I ran out of rope with the bolts by my feet. Without other preferable options, I undid the knot in the end of the rope, clipped into the belay,and abseiled off the end of the rope. I actually abseiled off the end of the rope! Obviously I only did this as it was adequately controlled, but the ludicrous idea of it all made my giggle, in that way that getting away with silly risks often does.
That was all the climbing I did at the needles. I can see why its a backwater, even amongst the yanks. The combination of wild camping in a forest clearing without any supply of water, unreliable topos, exhausting approaches, long rougtes, tough jamming cracks and solitude appears to repel more people than it attracts.

Monday 12 September 2011

Blog on

Sat on the coach to Heathrow, it struck me that I hadn't felt so nervous since I took my driving test, ten years ago to the month. It took me some time to identify the source of this anxiety. Sure, I was worried about finding someone to climb with, staying injury free, coping with loneliness, having enough money, and turning out of LAX onto an 8 lane highway in an automatic, but even the sum of these did not explain how I was feeling. More than these, for the next 9 months I am a full-time climber. I have no job and no fixed abode.
Obviously the best solution for this upheaval is to actually go climbing.
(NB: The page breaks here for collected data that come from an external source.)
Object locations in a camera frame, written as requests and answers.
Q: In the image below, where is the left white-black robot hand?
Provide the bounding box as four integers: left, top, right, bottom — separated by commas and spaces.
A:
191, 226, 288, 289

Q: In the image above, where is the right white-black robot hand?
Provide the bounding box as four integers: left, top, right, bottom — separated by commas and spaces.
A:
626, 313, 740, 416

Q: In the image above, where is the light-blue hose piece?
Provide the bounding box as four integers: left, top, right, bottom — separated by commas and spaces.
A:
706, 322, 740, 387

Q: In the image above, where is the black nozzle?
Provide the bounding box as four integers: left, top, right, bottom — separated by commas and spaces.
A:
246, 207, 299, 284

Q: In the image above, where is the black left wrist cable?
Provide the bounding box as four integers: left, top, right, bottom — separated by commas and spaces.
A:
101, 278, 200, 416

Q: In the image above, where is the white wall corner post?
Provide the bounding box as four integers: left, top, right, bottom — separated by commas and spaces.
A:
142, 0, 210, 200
I headed to yosemite and befriended David in camp 4. David is a softly spoken physicist from Seattle. Reserved, intelligent and astute, he also makes these mini-shrieks when he's trying hard, acting as a cue to increase encouragement.
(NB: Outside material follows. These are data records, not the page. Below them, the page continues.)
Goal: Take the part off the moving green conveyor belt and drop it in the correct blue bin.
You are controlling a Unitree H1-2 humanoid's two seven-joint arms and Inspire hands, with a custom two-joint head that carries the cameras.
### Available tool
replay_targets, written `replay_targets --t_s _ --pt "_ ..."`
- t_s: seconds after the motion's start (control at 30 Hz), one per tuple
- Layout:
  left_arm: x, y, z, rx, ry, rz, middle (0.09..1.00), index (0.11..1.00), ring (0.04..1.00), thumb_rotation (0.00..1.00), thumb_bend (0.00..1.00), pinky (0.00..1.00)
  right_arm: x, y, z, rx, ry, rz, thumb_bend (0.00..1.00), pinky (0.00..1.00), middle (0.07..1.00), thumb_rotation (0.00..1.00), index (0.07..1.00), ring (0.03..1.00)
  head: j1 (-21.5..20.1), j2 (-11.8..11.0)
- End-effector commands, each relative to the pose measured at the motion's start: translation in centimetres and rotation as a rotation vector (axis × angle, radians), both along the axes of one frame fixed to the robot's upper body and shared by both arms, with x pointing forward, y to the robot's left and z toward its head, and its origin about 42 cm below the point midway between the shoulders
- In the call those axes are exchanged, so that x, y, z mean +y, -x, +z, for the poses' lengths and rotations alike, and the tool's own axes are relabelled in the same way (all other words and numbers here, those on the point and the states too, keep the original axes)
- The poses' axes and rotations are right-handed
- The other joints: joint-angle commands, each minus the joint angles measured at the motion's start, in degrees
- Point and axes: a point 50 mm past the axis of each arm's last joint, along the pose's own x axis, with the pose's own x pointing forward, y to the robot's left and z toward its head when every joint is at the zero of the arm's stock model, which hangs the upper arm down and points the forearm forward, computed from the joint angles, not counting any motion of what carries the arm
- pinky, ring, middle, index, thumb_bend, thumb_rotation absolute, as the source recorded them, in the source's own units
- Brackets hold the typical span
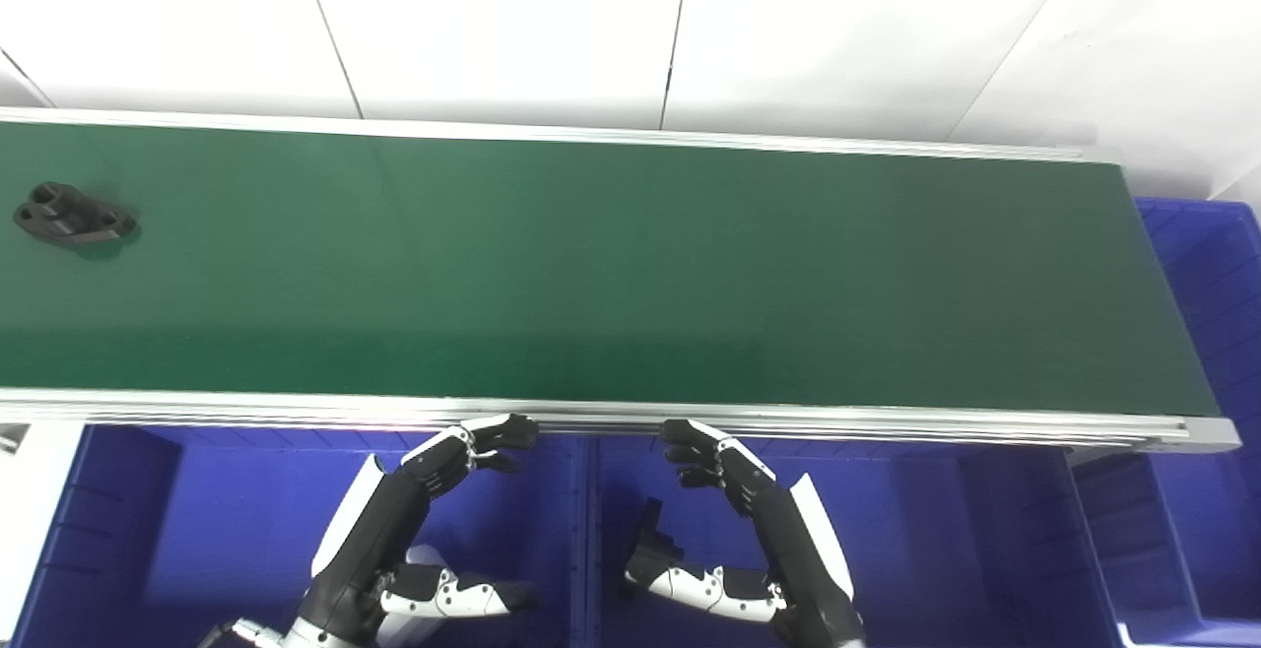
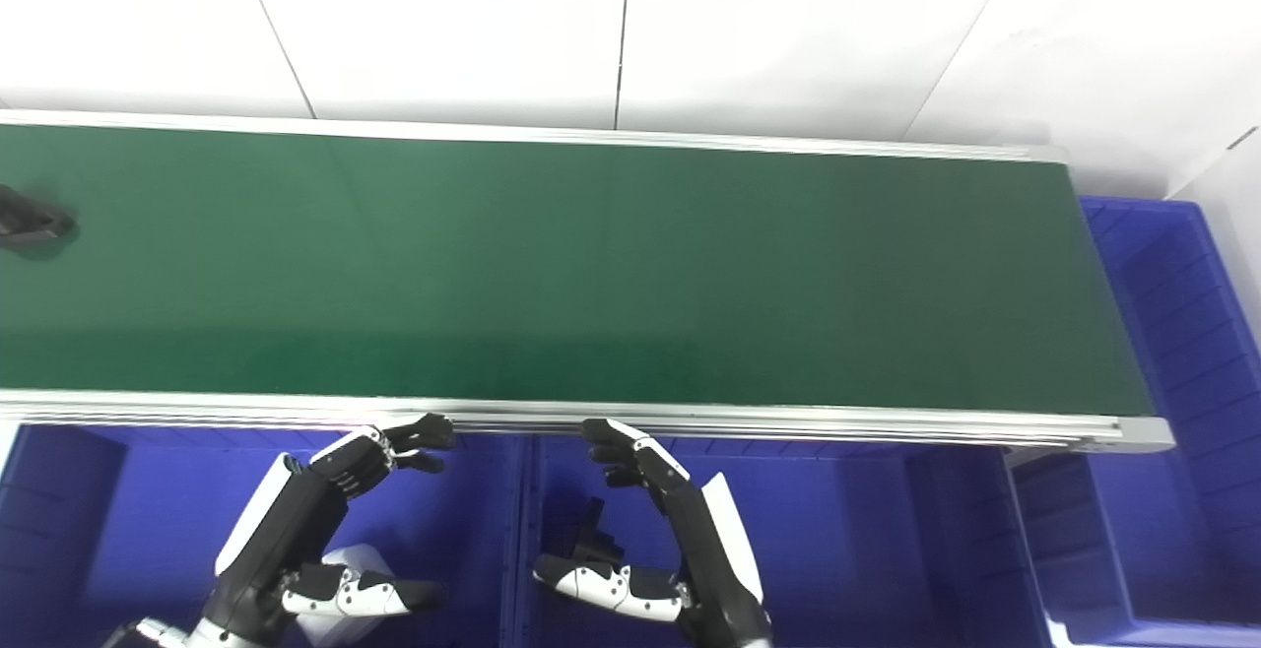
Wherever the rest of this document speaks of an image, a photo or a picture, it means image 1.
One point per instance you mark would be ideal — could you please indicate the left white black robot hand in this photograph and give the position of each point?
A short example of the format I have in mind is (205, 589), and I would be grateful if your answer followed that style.
(374, 530)

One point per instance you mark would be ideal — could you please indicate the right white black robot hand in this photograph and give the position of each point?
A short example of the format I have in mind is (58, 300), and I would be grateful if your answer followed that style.
(798, 559)

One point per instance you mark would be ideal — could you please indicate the black flanged metal part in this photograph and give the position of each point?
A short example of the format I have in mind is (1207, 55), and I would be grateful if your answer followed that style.
(74, 217)

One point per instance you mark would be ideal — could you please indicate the blue plastic bin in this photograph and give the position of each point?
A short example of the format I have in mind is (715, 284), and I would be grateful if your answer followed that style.
(1212, 313)
(916, 550)
(217, 530)

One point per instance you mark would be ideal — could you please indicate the green conveyor belt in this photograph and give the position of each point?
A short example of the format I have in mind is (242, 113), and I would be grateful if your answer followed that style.
(591, 419)
(591, 264)

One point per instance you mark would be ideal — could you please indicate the black stepped bracket part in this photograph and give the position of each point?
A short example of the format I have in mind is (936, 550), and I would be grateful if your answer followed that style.
(658, 530)
Climbing with David, it soon became clear that I am Shit on granite.I have a lot to learn. I pull too hard with my arms, but if I put any more weight through my feet, they start to creep on the slick edges. In spite of this difficulty, climbs were climbed and progress was made.
This progress culminated in one of the best days cragging I've ever had. The cookie cliff: we started with waverly wafer (5.11a), hard because of a traditional wide section followed by some laybacking, which leaves you at a ledge from which two of the best pitches I've ever done depart. First we did butter balls (5.11c). David slayed a seasons-long project in doing this splinter finger crack, which I also just scraped up. Next up was wheat thin. If this flake-line was made from anything but the soundest granite it would have already crumbled to pieces, its just so thin. Laybacking this provides strenuous and exhilarating fun, just remember to pull gently!
We finished with another finger-crack, butter balls (5.11a), and the British style crack-a-go-go (5.11c), before the rain stopped play.
Pleasure in climbing manifests from many things, but classic routes, the feeling of progress and new friends is a sublime combination.
I'm meeting Katy and Ryan off their flight to LAX tmrw. I don't know where we're going yet, maybe tuolumne and the high sierra before they're too cold, or to the needles, which every American I've asked speaks so highly of, yet no one seems to have been there.